Here's the thing about moving refined ore off the moon:
1. There is no time frame for the crossing. Power and life support aren't a factor.
2. You have to expend something to decelerate, but that might simply be allowing some of the ore to ablate in the upper atmosphere. And if one pass would be too extreme, you can bounce it off the upper several times since #1 applies. Eventually it will slow down.
3. If you need a reaction engine, the moon is full of O2 and aluminum, the ingredients of the Shuttle's solid rocket boosters.
4. The lack of air on the moon and in space means that manipulating metals in low or zero gravity becomes relatively easy. You can heat metals with focused sunlight without fear of damaging oxidation without any sort of crucible and then blow large metallic bubbles that have lower densities to assist in aerobraking. That can be done before launch or in transit.
5. Since your escape velocity comes from solar electricity, there is no real fuel debt. Payload size and number are limited only by the size of the mass driver and the amount of solar available.
6. Since the material to be refined is on the surface and can be done entirely with solar power, the "fuel" to slow reentry to earth is essentially just more mining material. If you boil off 30% of the iron you send to earth, the remain chunk is still very cheap and can be delivered almost anywhere there's water or wasteland.

All of our usual thinking about space travel comes from the need to move quickly and conserve mass because it is the hardest thing to put in orbit. But the moon landings required a Saturn V to get there and just a command module to get home - and that was without using anything on the moon to assist. The moon's gravity is relatively negligible in the face of it having no atmospheric friction losses. The right kind of orbit may take a year to get a delivery from the moon to earth, but it would be a steady flow of them.

But more likely the point of mining the moon or anywhere else is to build large things in space. If you're going to build habitats, there is no particular reason to send them elsewhere in the solar system - high earth orbit is safe and roomy.
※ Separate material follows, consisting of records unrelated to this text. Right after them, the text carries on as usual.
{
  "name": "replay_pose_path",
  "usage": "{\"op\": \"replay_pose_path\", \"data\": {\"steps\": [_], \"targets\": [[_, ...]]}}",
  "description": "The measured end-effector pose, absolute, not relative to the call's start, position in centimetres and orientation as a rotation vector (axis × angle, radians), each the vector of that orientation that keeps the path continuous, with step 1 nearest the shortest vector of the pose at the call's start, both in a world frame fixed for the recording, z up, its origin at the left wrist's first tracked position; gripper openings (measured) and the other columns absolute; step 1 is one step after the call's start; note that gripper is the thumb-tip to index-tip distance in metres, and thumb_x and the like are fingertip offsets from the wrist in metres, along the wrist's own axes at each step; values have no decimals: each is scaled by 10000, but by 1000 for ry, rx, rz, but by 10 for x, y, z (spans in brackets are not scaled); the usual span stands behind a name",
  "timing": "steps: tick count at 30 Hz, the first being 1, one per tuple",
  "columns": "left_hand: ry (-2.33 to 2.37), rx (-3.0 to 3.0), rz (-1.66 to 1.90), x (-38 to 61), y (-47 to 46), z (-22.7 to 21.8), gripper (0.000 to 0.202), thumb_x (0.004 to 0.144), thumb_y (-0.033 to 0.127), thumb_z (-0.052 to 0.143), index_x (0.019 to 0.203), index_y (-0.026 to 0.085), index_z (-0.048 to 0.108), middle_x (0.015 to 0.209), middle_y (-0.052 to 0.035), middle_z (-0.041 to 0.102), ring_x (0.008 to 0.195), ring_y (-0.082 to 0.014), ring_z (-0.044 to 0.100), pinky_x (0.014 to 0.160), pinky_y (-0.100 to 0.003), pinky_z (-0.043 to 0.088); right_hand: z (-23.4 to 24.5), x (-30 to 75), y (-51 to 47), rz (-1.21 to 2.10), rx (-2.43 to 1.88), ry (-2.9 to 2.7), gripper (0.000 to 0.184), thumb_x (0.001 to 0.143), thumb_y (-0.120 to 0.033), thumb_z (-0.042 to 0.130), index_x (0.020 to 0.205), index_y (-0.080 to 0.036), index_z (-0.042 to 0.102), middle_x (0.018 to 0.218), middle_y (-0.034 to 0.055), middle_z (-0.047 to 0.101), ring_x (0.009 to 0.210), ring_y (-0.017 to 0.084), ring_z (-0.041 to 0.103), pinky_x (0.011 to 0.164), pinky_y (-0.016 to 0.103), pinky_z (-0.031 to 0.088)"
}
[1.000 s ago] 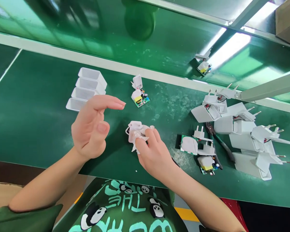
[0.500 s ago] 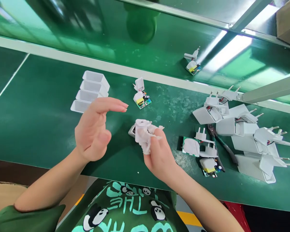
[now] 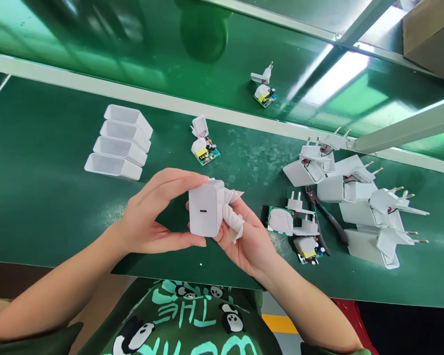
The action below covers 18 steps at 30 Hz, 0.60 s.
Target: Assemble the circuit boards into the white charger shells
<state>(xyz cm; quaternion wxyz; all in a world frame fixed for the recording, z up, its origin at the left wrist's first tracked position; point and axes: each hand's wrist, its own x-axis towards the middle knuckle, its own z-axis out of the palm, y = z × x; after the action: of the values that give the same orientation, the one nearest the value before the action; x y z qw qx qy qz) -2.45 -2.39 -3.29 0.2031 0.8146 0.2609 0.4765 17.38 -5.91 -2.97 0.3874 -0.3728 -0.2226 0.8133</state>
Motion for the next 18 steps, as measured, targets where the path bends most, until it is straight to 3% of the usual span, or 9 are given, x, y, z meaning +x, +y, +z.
{"op": "replay_pose_path", "data": {"steps": [5, 9, 12, 14, 16, 18], "targets": [[761, 2273, 1314, -25, -24, -33, 766, 802, 503, 806, 1432, 209, 484, 1241, -133, 697, 1125, -272, 672, 956, -385, 567, -30, 173, -59, 2097, -888, -536, 171, 889, -329, 689, 1050, -291, 646, 860, -18, 734, 728, 134, 730, 698, 251, 626], [743, 2273, 1307, -26, -24, -33, 734, 806, 465, 808, 1414, 207, 487, 1251, -139, 693, 1142, -277, 666, 958, -391, 562, -35, 178, -61, 1957, -1029, -774, 246, 923, -430, 643, 1116, -286, 593, 897, 9, 724, 720, 160, 717, 659, 298, 629], [771, 2192, 1290, -27, -26, -33, 664, 753, 470, 849, 1284, 218, 541, 1182, -124, 702, 1097, -279, 679, 919, -396, 563, -41, 185, -65, 1429, -1175, -1264, 250, 940, -347, 631, 1166, -296, 539, 983, 27, 711, 785, 176, 713, 694, 334, 630], [826, 2103, 1279, -27, -28, -33, 676, 692, 494, 889, 1209, 230, 543, 1139, -109, 692, 1062, -275, 685, 894, -395, 564, -45, 190, -67, 975, -1143, -1609, 346, 902, -192, 642, 1208, -300, 523, 1082, 49, 706, 943, 206, 721, 851, 398, 623], [884, 2067, 1231, -26, -31, -34, 784, 645, 514, 916, 1254, 233, 510, 1179, -115, 671, 1066, -277, 683, 901, -400, 561, -46, 193, -66, 670, -1071, -1864, 463, 846, -97, 642, 1248, -295, 524, 1139, 75, 709, 1050, 242, 708, 980, 470, 578], [918, 2100, 1149, -24, -32, -34, 862, 669, 514, 905, 1350, 227, 461, 1238, -127, 659, 1066, -271, 681, 914, -400, 552, -45, 194, -65, 575, -1036, -2026, 522, 821, -71, 642, 1284, -282, 525, 1132, 86, 722, 1038, 251, 709, 967, 467, 585]]}}
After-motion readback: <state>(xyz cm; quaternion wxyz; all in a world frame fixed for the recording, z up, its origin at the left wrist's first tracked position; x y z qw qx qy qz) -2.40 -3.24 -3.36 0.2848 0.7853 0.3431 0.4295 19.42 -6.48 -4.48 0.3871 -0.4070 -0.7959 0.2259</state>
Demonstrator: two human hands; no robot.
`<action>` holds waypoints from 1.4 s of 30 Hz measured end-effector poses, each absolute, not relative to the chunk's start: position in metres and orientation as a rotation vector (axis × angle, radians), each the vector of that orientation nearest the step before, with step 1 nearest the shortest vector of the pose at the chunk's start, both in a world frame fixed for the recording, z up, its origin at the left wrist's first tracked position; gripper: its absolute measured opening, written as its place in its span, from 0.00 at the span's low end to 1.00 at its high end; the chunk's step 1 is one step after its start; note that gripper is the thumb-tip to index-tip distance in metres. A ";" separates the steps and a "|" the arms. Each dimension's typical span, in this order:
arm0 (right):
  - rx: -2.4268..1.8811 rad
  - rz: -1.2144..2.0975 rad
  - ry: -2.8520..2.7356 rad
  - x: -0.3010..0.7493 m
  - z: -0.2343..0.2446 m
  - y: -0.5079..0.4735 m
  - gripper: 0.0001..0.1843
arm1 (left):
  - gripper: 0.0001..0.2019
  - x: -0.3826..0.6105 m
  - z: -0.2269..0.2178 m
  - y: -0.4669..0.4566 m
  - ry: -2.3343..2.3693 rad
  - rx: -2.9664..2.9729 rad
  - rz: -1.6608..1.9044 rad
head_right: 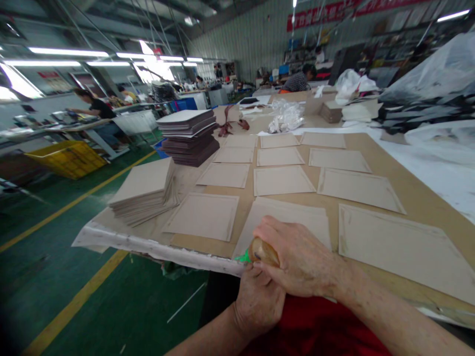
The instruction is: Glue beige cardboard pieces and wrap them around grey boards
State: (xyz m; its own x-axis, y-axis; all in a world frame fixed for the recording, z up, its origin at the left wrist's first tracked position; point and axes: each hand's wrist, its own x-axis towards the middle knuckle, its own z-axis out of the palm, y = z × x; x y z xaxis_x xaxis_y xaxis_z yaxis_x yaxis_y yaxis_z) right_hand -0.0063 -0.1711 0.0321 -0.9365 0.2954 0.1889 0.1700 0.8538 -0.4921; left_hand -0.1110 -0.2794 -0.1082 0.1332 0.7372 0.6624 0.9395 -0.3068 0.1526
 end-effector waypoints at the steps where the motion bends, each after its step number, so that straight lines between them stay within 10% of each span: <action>1: -0.353 0.709 -2.768 -0.006 0.032 -0.171 0.11 | 0.10 -0.111 -0.107 -0.279 -1.630 -2.114 -0.953; 42: -0.848 0.290 -2.638 -0.021 0.030 -0.087 0.14 | 0.15 -0.114 -0.102 -0.274 -1.570 -2.132 -1.050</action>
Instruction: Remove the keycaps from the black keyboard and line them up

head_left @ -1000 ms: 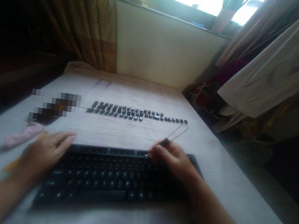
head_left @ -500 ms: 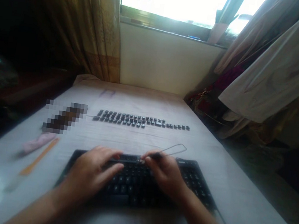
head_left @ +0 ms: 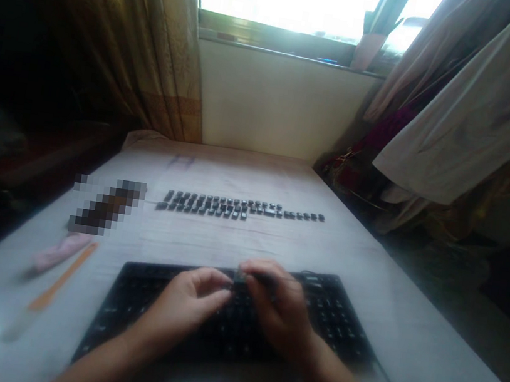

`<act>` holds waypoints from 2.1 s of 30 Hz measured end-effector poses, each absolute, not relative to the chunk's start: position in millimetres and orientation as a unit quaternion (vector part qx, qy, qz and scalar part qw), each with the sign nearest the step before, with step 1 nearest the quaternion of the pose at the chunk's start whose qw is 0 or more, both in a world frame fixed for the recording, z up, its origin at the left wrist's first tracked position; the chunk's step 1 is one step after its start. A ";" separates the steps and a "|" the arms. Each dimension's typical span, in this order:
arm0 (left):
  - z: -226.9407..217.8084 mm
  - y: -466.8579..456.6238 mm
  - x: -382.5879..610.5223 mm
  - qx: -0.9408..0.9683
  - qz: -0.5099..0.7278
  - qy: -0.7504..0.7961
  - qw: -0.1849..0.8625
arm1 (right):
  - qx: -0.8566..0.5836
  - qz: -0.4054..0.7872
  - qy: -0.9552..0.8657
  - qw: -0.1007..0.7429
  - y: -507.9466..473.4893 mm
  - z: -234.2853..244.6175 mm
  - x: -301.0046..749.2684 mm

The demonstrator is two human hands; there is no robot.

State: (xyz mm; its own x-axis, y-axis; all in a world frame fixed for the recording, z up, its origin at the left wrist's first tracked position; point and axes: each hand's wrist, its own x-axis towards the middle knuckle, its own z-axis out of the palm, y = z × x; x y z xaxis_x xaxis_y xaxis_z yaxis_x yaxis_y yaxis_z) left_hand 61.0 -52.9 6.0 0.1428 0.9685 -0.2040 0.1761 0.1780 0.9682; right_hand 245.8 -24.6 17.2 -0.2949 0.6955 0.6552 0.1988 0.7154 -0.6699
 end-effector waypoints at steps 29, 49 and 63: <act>21.5 -16.4 -43.6 0.607 0.339 0.712 0.101 | -0.579 0.246 -0.718 0.297 99.8 20.6 265.5; -25.9 3.4 -91.7 0.533 0.284 0.787 0.126 | -0.622 0.197 -0.743 0.147 140.8 -5.0 238.4; -27.0 2.8 -92.6 0.530 0.306 0.785 0.102 | -0.555 0.299 -0.677 0.380 119.7 16.8 267.3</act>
State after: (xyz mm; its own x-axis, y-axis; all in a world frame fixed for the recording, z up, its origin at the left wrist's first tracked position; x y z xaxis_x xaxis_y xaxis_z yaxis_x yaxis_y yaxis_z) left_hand -92.6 2.8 -27.0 -0.4177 0.8938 0.1631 0.7687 0.2520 0.5879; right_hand 267.3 119.7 16.8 -0.0965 0.9784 0.1826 0.5237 0.2059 -0.8266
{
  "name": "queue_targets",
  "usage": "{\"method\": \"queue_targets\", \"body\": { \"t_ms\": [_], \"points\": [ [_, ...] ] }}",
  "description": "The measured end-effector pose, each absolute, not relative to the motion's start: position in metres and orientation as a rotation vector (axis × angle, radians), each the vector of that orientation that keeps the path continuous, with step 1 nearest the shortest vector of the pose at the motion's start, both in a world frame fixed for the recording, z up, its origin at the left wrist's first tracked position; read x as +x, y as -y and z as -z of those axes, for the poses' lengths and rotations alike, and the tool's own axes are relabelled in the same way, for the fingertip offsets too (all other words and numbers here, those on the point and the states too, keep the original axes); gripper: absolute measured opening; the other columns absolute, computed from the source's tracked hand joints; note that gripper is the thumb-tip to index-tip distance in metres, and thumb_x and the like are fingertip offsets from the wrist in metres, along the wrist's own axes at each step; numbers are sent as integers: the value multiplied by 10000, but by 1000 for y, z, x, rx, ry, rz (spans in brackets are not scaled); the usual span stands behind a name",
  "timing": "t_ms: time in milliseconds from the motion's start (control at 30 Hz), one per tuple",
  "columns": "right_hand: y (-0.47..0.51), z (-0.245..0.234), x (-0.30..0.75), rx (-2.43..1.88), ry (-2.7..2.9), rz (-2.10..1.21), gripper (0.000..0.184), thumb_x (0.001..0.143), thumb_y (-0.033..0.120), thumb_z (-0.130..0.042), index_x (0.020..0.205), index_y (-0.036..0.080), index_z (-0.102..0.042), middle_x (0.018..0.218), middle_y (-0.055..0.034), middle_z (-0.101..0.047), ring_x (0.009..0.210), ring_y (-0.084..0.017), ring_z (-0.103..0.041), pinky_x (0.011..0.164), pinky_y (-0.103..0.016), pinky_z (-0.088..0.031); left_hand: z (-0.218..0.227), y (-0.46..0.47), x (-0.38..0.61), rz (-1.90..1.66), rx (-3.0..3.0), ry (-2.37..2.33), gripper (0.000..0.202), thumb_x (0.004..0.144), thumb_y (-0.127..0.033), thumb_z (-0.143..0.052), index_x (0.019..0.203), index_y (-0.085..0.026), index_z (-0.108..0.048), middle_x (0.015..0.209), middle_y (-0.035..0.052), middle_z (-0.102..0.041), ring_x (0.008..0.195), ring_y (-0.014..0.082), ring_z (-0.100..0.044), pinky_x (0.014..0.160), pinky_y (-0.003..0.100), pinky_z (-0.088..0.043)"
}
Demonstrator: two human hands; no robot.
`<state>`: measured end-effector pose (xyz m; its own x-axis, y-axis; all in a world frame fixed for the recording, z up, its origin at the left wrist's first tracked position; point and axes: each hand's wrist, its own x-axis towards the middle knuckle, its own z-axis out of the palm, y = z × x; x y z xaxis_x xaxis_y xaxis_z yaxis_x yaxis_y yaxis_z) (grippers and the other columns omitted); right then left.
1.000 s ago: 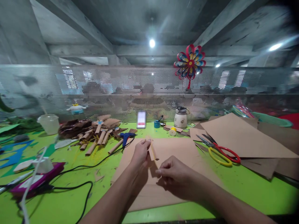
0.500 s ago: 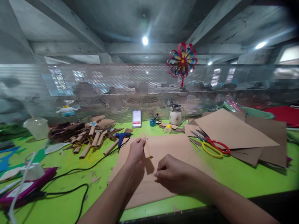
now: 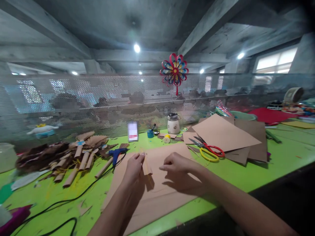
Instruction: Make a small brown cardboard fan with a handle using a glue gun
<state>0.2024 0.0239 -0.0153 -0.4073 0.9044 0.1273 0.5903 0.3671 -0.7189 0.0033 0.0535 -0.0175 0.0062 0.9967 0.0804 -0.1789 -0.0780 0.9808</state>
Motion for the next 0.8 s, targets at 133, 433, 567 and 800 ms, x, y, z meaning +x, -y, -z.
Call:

If you feel a need to live near some other planet, then asteroid refining become more appealing - especially if you can do the work on the way with a well chosen asteroid orbit.


Even if you are building an interstellar vessel, there is still an argument to be made for just building it (or most of its components) and using the moon as a launcher because you need a decent counter-mass to get something large moving at high velocities via magnetics. With no atmosphere, your primary energy loss in doing that would be the initial levitation energy loss, which the curvature of the moon would take care of centrifugally once the ship got up to a decent percentage of escape velocity. And you don't have to launch the ship whole - just get the modular pieces up to speed close enough together and then lock it together under zero thrust. With differentials in launch velocity the components could practically assemble themselves as the late pieces caught up to the early ones.

It is very convenient for space travel.
I'm not sure about using it to send materials to Earth, even with atmospheric breaking, it takes a lot of fuel to decelerate from low lunar orbit into low-earth orbit. With conventional fuel, the cost for one ton of material would be around 600 USD.
It could be competitive against something shipped from another continent: shipping a ton of material from China to the US costs around 2,000, so I guess it has the potential to be cheaper.